▶ **DIRECTIONS FOR THIS TASK**: Restate word for word the section of the entries that opens at the line containing "(256, 160): 10.1, -15.2, 31.7" and closes at the line containing "Horizontal field of view 30°, picture", both lines kept, pictures dropped.

(DATA PROVIDED Opens)

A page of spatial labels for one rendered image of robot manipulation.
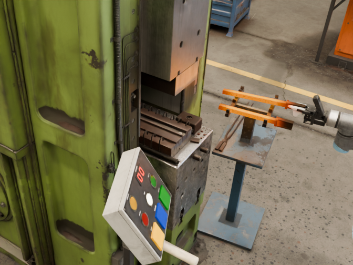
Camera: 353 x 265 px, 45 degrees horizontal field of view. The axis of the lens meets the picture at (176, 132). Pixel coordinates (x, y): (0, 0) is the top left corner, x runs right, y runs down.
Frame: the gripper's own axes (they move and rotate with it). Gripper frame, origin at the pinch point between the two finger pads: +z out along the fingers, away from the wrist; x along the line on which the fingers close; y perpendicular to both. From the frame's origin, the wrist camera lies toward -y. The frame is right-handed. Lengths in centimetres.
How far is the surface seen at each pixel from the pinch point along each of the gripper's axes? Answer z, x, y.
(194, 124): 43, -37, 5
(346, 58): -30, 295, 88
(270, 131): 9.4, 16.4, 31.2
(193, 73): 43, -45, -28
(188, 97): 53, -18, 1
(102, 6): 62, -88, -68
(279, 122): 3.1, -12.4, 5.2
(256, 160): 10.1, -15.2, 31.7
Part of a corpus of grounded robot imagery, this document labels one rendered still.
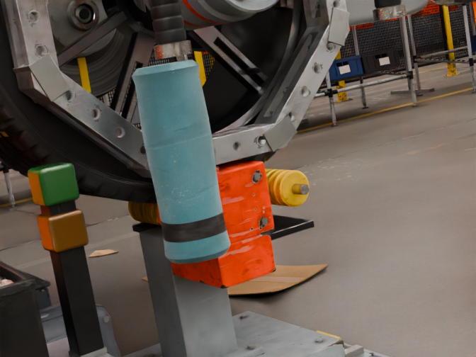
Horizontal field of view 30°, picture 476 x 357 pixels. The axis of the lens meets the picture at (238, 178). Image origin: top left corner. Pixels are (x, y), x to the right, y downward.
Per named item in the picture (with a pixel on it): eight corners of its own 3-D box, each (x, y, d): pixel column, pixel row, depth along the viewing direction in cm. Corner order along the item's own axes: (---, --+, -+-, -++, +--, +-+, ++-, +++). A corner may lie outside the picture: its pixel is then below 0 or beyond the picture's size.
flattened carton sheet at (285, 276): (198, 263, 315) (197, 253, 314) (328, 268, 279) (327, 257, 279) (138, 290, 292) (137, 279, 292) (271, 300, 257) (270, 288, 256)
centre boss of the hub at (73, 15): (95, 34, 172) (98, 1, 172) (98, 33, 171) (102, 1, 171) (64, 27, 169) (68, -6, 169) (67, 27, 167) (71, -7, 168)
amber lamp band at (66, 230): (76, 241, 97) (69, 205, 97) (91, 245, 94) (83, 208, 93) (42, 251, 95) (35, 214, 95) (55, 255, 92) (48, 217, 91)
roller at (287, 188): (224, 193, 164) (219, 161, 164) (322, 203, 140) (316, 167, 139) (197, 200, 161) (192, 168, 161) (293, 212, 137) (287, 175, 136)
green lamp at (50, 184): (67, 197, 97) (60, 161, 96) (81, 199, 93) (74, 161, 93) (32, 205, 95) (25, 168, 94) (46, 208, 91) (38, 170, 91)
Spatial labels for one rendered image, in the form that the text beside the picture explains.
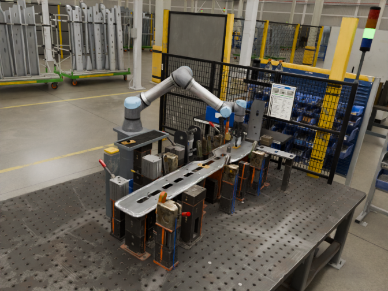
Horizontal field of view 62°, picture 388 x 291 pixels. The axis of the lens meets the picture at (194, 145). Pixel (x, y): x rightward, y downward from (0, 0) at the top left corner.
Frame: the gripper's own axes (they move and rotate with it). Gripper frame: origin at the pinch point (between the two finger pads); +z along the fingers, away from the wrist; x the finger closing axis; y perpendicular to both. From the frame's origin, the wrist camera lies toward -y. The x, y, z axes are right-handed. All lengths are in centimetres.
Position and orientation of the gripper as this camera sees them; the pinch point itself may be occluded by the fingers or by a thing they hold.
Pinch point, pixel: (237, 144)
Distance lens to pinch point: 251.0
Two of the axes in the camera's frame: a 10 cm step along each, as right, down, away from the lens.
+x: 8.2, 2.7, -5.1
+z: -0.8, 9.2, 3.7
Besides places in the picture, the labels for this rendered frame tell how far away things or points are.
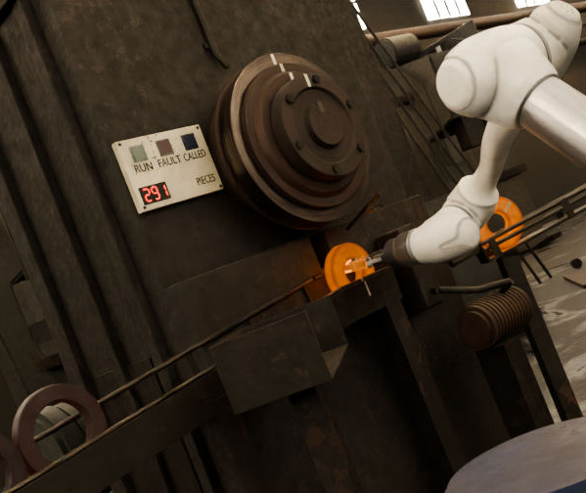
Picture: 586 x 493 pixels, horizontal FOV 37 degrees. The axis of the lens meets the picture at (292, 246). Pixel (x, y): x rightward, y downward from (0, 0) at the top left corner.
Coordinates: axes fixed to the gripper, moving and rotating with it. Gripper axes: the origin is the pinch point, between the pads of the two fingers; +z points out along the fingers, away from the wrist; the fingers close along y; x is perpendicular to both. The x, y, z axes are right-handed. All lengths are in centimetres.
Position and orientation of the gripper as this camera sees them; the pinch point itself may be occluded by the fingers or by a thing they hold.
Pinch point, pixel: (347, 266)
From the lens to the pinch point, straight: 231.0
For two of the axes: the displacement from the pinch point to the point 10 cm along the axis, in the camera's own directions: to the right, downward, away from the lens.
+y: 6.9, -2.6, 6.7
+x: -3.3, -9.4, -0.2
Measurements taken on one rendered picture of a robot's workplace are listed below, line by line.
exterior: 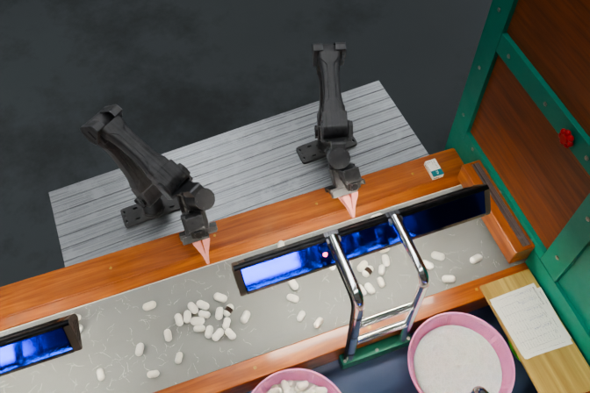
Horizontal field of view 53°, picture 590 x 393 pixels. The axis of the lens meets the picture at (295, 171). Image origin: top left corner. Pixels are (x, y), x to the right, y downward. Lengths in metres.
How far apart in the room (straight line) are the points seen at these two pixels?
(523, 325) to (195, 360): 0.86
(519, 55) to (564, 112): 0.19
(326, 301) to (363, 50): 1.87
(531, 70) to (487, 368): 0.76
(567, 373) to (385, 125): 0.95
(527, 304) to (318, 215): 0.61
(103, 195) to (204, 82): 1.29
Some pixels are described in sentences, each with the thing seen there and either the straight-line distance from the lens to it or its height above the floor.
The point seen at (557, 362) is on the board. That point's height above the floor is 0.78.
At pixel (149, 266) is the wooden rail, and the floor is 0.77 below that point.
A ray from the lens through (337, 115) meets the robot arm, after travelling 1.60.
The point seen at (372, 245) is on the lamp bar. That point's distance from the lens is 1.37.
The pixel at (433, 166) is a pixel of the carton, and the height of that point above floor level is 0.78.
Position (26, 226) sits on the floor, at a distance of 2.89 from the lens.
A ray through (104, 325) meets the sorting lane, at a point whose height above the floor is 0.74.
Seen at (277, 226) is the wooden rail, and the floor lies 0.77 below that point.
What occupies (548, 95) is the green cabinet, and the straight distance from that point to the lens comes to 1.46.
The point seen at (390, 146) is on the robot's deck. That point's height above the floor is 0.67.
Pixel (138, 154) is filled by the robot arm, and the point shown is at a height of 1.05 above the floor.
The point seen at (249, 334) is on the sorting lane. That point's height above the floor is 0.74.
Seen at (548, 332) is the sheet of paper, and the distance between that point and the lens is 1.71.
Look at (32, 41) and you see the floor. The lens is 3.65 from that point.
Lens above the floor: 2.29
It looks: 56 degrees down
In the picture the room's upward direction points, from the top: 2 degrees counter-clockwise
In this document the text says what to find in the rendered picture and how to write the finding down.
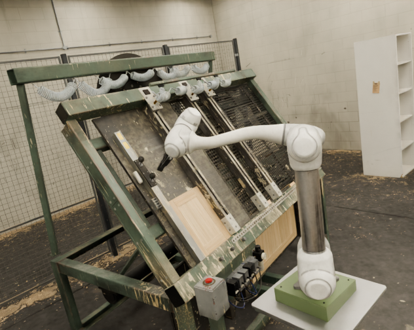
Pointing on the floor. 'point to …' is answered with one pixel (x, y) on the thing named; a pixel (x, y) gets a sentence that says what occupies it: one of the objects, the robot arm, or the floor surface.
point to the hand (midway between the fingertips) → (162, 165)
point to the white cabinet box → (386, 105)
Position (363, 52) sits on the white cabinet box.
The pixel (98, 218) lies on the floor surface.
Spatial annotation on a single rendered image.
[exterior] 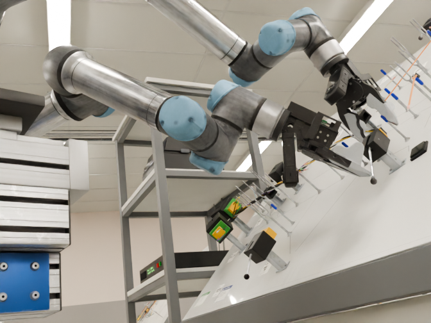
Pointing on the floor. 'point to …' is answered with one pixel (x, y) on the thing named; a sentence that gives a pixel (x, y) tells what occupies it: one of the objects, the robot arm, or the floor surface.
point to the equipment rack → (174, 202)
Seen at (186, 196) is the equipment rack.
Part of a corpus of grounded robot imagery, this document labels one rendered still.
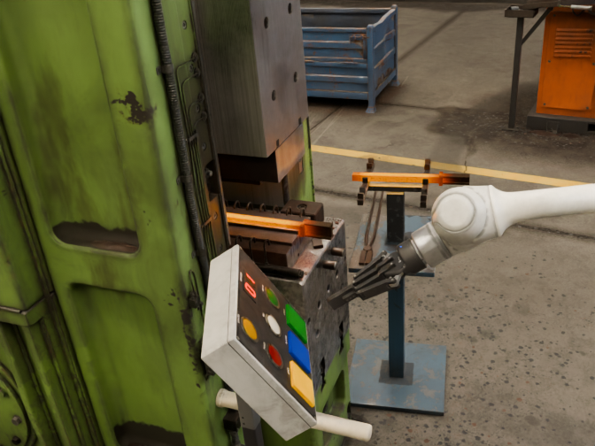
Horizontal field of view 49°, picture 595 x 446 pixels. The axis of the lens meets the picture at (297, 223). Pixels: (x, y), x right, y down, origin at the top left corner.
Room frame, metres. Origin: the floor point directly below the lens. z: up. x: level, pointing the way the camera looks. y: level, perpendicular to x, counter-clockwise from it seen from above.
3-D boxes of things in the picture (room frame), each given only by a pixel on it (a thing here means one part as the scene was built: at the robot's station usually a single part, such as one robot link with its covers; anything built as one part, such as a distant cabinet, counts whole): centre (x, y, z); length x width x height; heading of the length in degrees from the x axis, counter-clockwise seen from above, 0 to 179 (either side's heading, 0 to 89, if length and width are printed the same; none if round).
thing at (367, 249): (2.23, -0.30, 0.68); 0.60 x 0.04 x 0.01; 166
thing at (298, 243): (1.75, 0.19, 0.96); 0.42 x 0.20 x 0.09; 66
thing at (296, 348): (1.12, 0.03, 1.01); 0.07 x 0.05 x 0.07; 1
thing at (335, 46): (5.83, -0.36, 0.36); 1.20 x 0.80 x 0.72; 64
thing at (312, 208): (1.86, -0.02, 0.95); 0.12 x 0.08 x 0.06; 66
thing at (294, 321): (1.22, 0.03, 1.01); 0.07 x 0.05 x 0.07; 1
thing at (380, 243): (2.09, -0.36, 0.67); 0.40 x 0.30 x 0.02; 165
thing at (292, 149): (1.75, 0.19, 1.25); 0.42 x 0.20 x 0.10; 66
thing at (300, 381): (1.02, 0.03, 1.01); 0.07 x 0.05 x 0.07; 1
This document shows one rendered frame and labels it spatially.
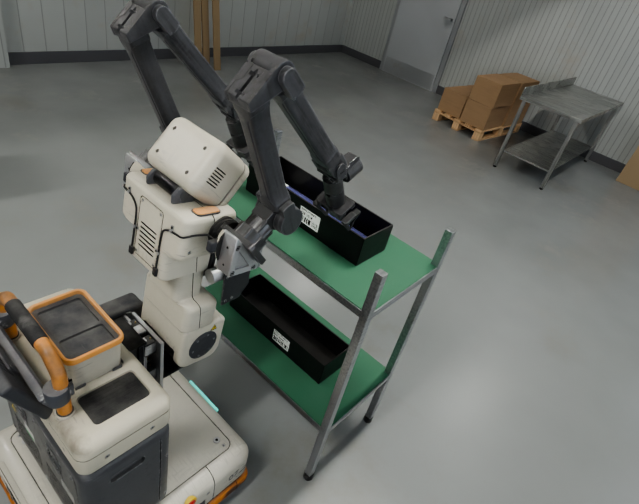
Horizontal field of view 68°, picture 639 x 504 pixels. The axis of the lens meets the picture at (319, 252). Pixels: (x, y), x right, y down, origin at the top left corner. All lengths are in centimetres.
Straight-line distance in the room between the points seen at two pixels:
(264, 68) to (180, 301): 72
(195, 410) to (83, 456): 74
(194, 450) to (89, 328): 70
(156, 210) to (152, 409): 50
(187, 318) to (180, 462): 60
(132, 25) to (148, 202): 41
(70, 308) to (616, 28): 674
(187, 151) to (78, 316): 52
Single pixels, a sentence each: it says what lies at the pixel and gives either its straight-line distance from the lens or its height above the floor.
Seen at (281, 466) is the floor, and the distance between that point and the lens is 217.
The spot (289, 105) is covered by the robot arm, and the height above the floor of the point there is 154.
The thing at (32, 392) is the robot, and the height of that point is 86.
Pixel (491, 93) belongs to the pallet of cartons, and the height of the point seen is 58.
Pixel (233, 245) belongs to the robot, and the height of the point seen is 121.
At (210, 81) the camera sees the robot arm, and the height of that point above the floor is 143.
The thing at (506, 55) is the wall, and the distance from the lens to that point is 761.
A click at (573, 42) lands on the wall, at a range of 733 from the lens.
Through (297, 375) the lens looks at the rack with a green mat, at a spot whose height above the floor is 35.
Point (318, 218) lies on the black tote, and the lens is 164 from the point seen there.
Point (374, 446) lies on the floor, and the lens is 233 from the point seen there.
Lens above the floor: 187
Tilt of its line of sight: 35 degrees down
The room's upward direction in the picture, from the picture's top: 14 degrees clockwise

(DATA PROVIDED Closes)

▶ **EXERCISE ANSWER**:
(256, 160): 10.1, -15.2, 31.7
Part of a corpus of grounded robot imagery, this document labels one rendered still.
Horizontal field of view 30°, picture 476 x 357 pixels. The axis of the lens meets the picture at (238, 178). Image origin: top left corner. Pixels are (x, y), x to the right, y downward.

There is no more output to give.